*Work instructions*
How many lines of the listing below hold the word "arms"? Answer with the number alone.

*Dataset excerpt*
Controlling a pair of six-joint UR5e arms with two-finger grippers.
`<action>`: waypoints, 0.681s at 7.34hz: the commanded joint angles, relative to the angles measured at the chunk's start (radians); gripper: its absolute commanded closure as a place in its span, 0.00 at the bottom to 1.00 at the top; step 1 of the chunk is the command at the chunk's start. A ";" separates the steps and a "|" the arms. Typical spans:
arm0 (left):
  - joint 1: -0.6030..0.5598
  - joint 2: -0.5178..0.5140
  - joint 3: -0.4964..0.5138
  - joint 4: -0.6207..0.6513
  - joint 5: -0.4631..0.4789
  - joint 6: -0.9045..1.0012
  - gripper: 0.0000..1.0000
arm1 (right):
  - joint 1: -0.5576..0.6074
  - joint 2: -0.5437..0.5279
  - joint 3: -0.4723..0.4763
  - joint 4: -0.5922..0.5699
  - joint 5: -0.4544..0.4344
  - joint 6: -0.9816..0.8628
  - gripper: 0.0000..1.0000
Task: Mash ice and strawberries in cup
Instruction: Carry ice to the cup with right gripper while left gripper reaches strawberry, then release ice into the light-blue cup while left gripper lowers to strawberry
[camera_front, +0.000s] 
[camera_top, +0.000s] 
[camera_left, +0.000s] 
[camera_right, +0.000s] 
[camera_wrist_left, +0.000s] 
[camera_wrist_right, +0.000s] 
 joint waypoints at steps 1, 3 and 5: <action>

*Task result*
2